The difficulty is that these progressive signs sometimes resemble simple fatigue or stress. They are minimized. The discriminating criterion: a neurological symptom that does not improve after a night of rest and that worsens or spreads to another area of the body.
Head trauma and delayed signs: what unfolds in the following hours
After a blow to the head, there is a strong temptation to reassure oneself if the person remains conscious and alert. In practice, some brain injuries only manifest several hours after the trauma. This is the case with extra- or subdural hematomas, where bleeding accumulates slowly in the cranial cavity.
In children, post-traumatic monitoring is even more delicate. A child who vomits once after a blow may simply have cried very hard. A child who vomits repeatedly, becomes abnormally drowsy, or exhibits unusual behavior in the following hours requires urgent evaluation, potentially with a brain CT scan.

Signs to watch for in the first hours after head trauma:
- Unusual drowsiness or difficulty waking the person
- Repeated vomiting (more than two episodes)

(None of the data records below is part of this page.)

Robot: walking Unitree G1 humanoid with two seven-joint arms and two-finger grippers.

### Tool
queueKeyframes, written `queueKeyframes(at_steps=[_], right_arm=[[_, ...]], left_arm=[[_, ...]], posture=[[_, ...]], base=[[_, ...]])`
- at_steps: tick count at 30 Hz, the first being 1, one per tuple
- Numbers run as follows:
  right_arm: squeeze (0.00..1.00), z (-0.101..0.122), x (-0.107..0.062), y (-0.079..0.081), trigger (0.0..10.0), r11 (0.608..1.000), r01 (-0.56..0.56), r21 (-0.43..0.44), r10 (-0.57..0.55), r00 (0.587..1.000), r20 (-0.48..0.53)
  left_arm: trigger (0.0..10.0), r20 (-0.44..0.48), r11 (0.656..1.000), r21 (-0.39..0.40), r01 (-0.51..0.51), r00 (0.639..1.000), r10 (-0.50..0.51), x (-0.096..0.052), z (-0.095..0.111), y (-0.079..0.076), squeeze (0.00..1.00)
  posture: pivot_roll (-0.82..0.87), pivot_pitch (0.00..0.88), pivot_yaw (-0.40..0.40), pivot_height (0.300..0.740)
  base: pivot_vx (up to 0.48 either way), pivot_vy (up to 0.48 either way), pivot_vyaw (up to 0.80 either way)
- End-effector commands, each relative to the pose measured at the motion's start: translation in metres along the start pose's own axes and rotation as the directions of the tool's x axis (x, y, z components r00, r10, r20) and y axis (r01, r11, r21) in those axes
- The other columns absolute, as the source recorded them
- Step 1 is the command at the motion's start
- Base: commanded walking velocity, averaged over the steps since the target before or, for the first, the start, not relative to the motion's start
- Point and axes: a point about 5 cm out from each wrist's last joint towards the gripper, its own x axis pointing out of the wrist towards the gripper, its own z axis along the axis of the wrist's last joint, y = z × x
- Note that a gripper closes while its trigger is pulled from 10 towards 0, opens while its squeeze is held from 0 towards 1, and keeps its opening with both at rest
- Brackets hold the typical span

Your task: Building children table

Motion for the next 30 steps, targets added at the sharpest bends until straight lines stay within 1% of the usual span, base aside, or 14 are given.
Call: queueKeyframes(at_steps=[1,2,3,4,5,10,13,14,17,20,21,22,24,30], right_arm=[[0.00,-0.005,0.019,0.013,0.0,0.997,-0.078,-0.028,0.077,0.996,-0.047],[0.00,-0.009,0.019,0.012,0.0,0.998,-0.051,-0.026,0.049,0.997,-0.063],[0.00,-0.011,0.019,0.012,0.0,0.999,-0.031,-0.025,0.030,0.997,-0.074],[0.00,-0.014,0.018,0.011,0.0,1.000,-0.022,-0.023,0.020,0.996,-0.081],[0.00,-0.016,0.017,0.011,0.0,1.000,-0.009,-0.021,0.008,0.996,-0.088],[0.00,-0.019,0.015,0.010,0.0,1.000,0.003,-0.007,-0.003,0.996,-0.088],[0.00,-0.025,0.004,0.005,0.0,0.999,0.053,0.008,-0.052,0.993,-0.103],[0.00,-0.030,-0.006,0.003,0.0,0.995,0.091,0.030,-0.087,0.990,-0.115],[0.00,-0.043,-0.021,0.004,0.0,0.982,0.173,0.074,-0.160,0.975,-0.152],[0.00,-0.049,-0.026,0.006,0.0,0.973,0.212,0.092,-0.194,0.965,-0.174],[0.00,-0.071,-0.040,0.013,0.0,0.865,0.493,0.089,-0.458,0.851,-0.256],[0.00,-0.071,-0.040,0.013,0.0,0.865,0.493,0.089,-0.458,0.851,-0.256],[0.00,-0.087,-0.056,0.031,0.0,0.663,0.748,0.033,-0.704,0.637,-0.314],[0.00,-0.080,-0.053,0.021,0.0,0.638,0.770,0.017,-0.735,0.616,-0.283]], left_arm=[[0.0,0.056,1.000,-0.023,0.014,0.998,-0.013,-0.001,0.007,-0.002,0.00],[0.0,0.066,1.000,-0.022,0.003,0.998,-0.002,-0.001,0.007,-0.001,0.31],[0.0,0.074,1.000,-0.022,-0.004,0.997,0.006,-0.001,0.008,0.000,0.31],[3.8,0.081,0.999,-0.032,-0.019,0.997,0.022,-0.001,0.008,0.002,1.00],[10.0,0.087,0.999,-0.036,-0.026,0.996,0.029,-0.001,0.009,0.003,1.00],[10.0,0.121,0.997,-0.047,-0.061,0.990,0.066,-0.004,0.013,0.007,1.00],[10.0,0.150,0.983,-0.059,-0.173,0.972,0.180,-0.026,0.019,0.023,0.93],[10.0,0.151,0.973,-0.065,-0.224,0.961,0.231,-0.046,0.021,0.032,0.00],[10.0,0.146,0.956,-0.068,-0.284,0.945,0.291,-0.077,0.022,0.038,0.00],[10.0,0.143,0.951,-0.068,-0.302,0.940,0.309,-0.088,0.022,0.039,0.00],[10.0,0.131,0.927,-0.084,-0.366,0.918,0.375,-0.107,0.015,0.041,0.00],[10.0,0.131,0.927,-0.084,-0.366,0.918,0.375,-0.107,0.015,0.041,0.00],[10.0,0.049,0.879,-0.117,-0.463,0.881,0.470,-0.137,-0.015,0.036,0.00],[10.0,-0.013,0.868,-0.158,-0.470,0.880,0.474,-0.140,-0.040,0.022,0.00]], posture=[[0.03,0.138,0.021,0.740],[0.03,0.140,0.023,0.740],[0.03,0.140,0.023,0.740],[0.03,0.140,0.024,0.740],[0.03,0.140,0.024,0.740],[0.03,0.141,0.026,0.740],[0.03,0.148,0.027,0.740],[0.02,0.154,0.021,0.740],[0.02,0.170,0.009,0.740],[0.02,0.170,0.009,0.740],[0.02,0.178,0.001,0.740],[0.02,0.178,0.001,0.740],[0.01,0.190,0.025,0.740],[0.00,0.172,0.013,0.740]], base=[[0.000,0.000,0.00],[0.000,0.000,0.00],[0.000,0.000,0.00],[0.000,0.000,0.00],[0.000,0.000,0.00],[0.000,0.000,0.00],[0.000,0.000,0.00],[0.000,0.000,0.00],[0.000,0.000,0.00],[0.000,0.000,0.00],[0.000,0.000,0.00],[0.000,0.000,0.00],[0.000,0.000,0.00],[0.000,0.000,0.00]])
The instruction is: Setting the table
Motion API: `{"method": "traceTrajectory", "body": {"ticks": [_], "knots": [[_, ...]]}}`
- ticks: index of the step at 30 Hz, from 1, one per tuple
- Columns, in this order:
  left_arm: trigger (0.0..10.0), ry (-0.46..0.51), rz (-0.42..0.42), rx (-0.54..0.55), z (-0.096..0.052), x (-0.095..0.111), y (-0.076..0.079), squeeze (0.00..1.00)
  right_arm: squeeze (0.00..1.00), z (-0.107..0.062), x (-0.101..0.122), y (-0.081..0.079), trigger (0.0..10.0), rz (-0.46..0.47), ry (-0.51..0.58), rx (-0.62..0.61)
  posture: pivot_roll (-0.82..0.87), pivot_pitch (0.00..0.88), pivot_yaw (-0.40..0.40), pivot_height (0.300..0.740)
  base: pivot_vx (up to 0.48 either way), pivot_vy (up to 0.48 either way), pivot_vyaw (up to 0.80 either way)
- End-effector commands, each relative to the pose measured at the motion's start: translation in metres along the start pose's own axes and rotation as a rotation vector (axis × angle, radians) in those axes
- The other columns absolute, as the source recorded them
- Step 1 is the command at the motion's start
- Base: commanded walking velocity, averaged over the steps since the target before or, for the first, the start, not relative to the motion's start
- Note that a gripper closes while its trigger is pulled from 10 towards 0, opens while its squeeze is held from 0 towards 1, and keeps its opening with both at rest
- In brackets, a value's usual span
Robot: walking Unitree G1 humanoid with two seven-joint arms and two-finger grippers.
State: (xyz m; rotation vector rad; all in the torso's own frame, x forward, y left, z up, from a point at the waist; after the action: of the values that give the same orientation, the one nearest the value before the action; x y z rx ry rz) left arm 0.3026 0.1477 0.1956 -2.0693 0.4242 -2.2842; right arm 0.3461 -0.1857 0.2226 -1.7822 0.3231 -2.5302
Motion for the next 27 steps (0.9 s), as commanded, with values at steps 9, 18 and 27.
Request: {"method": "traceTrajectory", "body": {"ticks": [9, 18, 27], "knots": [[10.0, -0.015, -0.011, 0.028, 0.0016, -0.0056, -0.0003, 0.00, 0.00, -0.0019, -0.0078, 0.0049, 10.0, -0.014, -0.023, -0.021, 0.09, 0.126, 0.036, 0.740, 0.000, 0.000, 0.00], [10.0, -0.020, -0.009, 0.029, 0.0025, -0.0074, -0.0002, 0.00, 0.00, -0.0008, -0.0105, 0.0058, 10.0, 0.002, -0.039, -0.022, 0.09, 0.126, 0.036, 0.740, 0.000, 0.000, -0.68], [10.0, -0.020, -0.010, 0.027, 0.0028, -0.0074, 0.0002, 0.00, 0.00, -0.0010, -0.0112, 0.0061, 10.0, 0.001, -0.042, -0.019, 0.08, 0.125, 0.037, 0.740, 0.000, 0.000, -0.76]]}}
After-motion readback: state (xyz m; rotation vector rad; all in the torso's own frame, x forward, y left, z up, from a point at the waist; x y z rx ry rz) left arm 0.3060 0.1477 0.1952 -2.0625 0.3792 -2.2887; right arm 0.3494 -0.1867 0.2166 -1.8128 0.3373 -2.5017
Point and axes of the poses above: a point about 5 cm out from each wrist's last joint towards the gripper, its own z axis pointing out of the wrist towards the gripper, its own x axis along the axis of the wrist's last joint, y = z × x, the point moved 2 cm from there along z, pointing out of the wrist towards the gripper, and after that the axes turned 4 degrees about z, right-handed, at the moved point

- Confusion, disorientation, or speech disorder appearing after a lucid interval
- Pupillary asymmetry (one pupil more dilated than the other)
- Seizures occurring after the impact
These signs necessitate a trip to the emergency room, even if the initial impact seemed trivial. Recent imaging data confirms that significant injuries can exist without initial loss of consciousness, especially in patients on anticoagulants or in the elderly.
Heat stroke and the brain: a often overlooked neurological picture
Heat stroke is not limited to a vagal malaise under the sun. It is a neurological emergency in its own right. When body temperature exceeds a critical threshold, the brain suffers direct damage: confusion, incoherent speech, loss of consciousness, or even seizures.
Mental confusion during heat exposure is an immediate sign of severity, not just a simple “heat stroke.” The absence of sweating at this stage confirms that the thermoregulatory system has failed. The person must be actively cooled (wet cloths, ventilation, ice packs in the groin and neck) and emergency services must be called without delay.
This picture is particularly deceptive in the elderly, whose sense of thirst is diminished and who do not always show obvious skin signs. A sudden confusion during a heatwave in a senior should be treated as a neurological emergency until proven otherwise.
False functional diagnosis: when atypical symptoms hide a serious pathology
Recent studies published in Practical Neurology warn of a common diagnostic pitfall. Patients presenting with fluctuating or atypical symptoms labeled “functional neurological disorders” were found to have serious organic pathologies: stroke, multiple sclerosis, brain tumor.
Functional neurological disorder does exist, and its diagnosis relies on specific positive criteria. The problem arises when this diagnosis is made by default, due to insufficient exploration of organic pathways. The warning signals that should prompt a reconsideration of a functional diagnosis: associated fever, a deficit that progresses instead of fluctuating, even brief alteration of consciousness, headache of unusual intensity.
When one is a patient and symptoms persist or worsen despite a reassuring diagnosis, seeking a second neurological opinion is not a whim. Feedback varies on this point among medical teams, but the rule remains the same: a worsening neurological symptom always deserves reevaluation.